**Problem to work on:**
Reproduce word for word the lines between those holding "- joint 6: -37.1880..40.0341" and "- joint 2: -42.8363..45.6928", inclusive, and nothing else from the data below.
# # # # #
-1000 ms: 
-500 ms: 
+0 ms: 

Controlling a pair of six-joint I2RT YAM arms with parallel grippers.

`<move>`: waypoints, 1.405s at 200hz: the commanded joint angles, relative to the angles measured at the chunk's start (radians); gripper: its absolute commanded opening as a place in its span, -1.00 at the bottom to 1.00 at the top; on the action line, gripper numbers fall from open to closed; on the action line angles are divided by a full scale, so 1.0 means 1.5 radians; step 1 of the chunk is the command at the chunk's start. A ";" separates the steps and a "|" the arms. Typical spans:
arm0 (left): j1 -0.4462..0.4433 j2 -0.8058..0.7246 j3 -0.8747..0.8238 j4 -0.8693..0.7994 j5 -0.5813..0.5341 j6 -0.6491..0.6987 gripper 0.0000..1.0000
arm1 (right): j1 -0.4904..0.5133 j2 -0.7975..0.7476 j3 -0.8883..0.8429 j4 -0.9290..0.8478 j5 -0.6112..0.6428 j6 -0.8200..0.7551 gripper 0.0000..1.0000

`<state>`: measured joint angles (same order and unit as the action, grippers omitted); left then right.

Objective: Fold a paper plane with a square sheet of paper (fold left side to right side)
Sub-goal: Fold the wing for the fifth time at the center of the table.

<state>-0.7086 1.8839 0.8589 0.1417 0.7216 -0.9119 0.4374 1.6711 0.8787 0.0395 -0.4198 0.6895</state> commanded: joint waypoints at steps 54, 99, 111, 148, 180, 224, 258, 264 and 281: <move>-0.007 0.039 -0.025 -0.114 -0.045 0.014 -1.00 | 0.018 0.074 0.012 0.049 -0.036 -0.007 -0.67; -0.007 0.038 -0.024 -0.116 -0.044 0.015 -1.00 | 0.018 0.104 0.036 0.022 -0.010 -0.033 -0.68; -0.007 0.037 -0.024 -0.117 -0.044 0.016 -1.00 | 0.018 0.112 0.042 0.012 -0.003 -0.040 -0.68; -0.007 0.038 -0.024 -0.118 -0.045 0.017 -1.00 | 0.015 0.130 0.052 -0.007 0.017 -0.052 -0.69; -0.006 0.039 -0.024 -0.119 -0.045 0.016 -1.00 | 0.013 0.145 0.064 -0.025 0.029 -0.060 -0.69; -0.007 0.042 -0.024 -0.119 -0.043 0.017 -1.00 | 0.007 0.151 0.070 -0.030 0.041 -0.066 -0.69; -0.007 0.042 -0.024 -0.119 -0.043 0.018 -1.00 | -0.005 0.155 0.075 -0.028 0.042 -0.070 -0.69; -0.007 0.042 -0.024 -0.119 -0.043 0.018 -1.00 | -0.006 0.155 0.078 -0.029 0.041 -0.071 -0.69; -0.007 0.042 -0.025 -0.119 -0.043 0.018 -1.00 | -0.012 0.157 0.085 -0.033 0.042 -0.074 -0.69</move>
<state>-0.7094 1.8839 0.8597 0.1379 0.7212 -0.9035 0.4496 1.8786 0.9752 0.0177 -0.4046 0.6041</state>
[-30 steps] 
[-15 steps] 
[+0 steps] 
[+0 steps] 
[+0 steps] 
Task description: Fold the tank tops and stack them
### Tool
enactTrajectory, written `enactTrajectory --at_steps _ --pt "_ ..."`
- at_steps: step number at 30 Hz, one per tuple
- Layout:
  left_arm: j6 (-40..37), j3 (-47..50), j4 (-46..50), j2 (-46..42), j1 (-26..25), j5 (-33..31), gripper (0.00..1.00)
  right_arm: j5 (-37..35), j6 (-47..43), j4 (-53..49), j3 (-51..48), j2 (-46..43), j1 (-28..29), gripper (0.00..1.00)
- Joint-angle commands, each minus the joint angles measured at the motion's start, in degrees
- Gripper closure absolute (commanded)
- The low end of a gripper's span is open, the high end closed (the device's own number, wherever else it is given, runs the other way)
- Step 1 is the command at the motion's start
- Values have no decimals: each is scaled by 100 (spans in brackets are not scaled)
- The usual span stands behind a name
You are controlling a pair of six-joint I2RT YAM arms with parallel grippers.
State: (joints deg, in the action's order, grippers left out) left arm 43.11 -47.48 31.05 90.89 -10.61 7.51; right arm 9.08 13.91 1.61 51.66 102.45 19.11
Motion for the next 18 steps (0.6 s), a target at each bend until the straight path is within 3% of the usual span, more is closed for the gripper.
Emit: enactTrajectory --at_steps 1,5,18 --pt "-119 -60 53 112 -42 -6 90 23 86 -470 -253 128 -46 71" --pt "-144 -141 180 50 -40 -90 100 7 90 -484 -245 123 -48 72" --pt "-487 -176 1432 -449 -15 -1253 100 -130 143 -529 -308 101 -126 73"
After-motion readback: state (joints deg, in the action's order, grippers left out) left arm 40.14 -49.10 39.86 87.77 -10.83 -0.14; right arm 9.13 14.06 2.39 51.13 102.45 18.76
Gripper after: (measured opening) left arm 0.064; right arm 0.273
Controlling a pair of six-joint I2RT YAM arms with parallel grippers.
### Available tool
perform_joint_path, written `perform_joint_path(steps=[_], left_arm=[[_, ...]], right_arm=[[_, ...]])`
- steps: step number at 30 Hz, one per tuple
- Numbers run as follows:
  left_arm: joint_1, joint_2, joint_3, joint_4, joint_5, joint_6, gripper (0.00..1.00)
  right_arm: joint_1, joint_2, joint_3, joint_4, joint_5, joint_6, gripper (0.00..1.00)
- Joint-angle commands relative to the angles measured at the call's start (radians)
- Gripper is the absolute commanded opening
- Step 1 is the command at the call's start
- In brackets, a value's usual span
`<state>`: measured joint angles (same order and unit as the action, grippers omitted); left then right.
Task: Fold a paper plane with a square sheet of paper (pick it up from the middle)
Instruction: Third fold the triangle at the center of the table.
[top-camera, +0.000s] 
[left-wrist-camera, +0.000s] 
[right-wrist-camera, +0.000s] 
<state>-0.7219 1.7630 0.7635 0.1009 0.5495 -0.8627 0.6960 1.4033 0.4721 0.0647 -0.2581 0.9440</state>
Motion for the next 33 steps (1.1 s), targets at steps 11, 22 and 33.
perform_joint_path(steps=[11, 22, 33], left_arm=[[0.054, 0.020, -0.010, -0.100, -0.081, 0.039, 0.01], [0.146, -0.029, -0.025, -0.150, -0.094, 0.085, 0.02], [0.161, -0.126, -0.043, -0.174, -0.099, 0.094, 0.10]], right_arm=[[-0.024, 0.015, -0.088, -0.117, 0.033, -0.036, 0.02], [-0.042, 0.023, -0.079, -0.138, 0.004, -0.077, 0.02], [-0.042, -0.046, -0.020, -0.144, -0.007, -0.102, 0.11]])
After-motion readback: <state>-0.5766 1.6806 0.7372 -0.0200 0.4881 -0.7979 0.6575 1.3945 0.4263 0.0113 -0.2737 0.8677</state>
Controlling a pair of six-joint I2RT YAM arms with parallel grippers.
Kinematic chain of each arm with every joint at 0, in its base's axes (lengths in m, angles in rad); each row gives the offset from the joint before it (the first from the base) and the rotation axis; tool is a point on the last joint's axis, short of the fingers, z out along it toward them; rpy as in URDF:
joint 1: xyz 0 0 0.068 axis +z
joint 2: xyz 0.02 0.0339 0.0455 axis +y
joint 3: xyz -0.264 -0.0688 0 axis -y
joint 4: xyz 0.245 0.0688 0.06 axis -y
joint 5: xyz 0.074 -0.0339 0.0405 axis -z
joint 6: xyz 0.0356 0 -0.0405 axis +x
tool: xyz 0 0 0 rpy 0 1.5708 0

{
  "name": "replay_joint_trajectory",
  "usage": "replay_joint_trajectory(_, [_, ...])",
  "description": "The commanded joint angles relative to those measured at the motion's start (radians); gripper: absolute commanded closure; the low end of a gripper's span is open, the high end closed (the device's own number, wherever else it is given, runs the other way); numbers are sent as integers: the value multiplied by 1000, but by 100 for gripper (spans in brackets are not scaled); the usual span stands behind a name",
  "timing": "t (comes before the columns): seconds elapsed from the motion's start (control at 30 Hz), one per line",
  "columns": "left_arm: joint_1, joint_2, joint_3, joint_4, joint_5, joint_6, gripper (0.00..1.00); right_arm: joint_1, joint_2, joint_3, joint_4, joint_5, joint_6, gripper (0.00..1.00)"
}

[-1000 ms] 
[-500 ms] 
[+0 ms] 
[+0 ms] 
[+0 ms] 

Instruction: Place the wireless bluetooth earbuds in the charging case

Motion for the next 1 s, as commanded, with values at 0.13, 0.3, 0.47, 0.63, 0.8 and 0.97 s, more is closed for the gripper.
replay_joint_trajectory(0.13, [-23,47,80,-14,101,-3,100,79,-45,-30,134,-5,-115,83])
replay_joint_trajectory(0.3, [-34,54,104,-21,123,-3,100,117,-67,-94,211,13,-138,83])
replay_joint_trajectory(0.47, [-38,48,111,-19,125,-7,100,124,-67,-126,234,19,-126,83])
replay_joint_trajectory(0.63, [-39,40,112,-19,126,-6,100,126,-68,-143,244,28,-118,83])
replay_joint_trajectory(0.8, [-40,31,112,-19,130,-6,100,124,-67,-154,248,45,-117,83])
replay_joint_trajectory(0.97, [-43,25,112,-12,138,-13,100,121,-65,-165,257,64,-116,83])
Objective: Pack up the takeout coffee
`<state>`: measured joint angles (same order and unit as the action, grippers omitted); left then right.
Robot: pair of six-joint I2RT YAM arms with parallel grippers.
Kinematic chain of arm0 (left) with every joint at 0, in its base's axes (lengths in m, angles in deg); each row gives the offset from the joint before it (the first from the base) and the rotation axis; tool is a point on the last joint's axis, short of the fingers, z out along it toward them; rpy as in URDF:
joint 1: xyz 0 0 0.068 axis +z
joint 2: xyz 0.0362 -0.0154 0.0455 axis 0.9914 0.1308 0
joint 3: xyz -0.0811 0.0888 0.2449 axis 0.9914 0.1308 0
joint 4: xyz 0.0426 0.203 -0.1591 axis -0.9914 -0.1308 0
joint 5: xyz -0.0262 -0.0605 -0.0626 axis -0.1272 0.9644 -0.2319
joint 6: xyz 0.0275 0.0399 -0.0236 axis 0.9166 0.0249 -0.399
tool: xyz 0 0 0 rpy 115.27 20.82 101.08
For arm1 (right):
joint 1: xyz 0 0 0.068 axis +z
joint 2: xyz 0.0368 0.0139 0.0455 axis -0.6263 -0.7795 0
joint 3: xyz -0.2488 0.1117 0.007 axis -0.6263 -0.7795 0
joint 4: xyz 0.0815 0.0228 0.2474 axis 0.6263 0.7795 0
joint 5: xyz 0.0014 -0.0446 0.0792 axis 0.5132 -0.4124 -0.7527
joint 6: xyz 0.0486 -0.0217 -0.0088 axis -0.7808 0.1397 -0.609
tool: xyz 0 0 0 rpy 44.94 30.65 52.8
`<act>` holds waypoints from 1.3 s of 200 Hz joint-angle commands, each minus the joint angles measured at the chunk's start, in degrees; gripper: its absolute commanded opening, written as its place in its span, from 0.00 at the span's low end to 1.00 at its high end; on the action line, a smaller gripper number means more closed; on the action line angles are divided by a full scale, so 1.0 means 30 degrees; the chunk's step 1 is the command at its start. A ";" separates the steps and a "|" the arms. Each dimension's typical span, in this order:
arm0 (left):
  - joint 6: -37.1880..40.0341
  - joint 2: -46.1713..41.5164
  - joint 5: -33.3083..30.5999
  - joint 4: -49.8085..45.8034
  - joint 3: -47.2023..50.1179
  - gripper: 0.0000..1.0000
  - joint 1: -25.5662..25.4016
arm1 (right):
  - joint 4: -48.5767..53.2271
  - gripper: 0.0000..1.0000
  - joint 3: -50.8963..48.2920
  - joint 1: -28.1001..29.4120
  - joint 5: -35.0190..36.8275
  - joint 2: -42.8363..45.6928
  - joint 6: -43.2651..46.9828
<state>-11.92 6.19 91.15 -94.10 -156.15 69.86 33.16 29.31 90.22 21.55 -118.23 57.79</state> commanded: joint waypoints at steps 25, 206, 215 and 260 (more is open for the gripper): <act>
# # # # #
**Response below:**
  - joint 6: -37.1880..40.0341
  - joint 2: -46.1713..41.5164
  - joint 5: -33.3083..30.5999
  - joint 4: -49.8085..45.8034
  - joint 3: -47.2023..50.1179
  - gripper: 0.0000..1.0000
  - joint 1: -25.5662..25.4016
arm1 (right):
  - joint 4: -48.5767..53.2271
  - gripper: 0.0000..1.0000
  - joint 3: -50.8963..48.2920
  - joint 1: -28.1001..29.4120
  - joint 5: -35.0190..36.8275
  - joint 2: -42.8363..45.6928

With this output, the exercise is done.